▸ PROVIDED MATERIAL:
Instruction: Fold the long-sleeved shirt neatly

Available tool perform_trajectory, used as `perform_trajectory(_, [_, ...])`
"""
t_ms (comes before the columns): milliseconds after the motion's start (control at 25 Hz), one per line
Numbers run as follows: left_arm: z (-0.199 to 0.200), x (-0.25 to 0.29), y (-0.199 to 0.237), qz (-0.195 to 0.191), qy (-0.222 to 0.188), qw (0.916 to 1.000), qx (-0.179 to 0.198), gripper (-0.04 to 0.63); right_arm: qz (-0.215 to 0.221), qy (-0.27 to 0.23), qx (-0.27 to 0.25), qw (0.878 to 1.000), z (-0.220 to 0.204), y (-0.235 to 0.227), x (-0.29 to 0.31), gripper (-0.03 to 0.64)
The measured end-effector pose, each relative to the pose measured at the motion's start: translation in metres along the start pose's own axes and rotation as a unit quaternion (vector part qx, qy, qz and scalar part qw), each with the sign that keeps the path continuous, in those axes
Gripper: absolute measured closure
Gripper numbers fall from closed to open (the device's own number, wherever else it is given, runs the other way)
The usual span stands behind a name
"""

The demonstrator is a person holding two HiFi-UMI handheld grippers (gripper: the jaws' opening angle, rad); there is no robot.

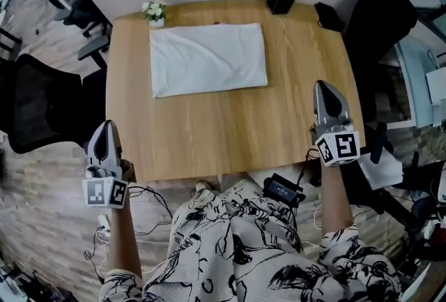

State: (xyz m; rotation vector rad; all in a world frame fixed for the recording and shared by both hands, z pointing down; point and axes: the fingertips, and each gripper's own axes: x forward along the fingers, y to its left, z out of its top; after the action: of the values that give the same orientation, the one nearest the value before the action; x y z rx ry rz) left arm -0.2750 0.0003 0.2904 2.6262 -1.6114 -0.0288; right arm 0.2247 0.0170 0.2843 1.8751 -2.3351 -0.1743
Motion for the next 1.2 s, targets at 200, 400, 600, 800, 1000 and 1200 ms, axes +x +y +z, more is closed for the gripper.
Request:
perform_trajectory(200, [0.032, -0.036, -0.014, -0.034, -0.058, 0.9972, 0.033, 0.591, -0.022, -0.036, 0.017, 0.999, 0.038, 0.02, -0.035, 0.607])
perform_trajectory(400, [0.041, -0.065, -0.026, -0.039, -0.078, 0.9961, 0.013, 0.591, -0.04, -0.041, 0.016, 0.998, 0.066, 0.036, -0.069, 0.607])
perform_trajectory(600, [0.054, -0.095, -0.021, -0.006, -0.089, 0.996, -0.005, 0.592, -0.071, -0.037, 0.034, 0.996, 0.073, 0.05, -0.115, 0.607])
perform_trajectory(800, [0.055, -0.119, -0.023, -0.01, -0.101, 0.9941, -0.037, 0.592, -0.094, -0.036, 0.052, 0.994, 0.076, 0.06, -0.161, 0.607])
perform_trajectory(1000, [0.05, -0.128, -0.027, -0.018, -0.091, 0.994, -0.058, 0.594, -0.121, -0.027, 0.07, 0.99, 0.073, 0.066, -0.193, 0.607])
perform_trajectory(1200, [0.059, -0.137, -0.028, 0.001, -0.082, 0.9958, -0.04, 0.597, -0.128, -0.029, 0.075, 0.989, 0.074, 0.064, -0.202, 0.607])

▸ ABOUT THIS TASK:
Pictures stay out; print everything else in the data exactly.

▸ TASK RESULT:
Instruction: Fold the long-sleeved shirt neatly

Available tool perform_trajectory, used as `perform_trajectory(_, [_, ...])`
"""
t_ms (comes before the columns): milliseconds after the motion's start (control at 25 Hz), one per line
Numbers run as follows: left_arm: z (-0.199 to 0.200), x (-0.25 to 0.29), y (-0.199 to 0.237), qz (-0.195 to 0.191), qy (-0.222 to 0.188), qw (0.916 to 1.000), qx (-0.179 to 0.198), gripper (-0.04 to 0.63); right_arm: qz (-0.215 to 0.221), qy (-0.27 to 0.23), qx (-0.27 to 0.25), qw (0.878 to 1.000), z (-0.220 to 0.204), y (-0.235 to 0.227), x (-0.29 to 0.31), gripper (-0.03 to 0.64)
The measured end-effector pose, each relative to the pose measured at the motion's start: translation in metres along the start pose's own axes and rotation as a unit quaternion (vector part qx, qy, qz and scalar part qw), each with the sign that keeps the path continuous, in those axes
Gripper: absolute measured closure
Gripper numbers fall from closed to open (the device's own number, wherever else it is given, runs the other way)
The usual span stands behind a name
"""

The demonstrator is a person holding two HiFi-UMI handheld grippers (gripper: the jaws' opening angle, rad); there is no robot.


State: (xyz m; rotation vector rad; all in a world frame fixed for the recording and shared by both hands, z pointing down; point and axes: the fingertips, and each gripper's own axes: x forward along the fingers, y to its left, z out of its top; after the action: of the values that give the same orientation, the one nearest the value before the action; x y z rx ry rz) left arm -0.2750 0.0003 0.2904 2.6262 -1.6114 -0.0288; right arm 0.2247 0.0170 0.2843 1.8751 -2.3351 -0.1743
Motion for the next 1.2 s, targets at 200, 400, 600, 800, 1000 and 1200 ms, axes +x +y +z, more is closed for the gripper.
Request:
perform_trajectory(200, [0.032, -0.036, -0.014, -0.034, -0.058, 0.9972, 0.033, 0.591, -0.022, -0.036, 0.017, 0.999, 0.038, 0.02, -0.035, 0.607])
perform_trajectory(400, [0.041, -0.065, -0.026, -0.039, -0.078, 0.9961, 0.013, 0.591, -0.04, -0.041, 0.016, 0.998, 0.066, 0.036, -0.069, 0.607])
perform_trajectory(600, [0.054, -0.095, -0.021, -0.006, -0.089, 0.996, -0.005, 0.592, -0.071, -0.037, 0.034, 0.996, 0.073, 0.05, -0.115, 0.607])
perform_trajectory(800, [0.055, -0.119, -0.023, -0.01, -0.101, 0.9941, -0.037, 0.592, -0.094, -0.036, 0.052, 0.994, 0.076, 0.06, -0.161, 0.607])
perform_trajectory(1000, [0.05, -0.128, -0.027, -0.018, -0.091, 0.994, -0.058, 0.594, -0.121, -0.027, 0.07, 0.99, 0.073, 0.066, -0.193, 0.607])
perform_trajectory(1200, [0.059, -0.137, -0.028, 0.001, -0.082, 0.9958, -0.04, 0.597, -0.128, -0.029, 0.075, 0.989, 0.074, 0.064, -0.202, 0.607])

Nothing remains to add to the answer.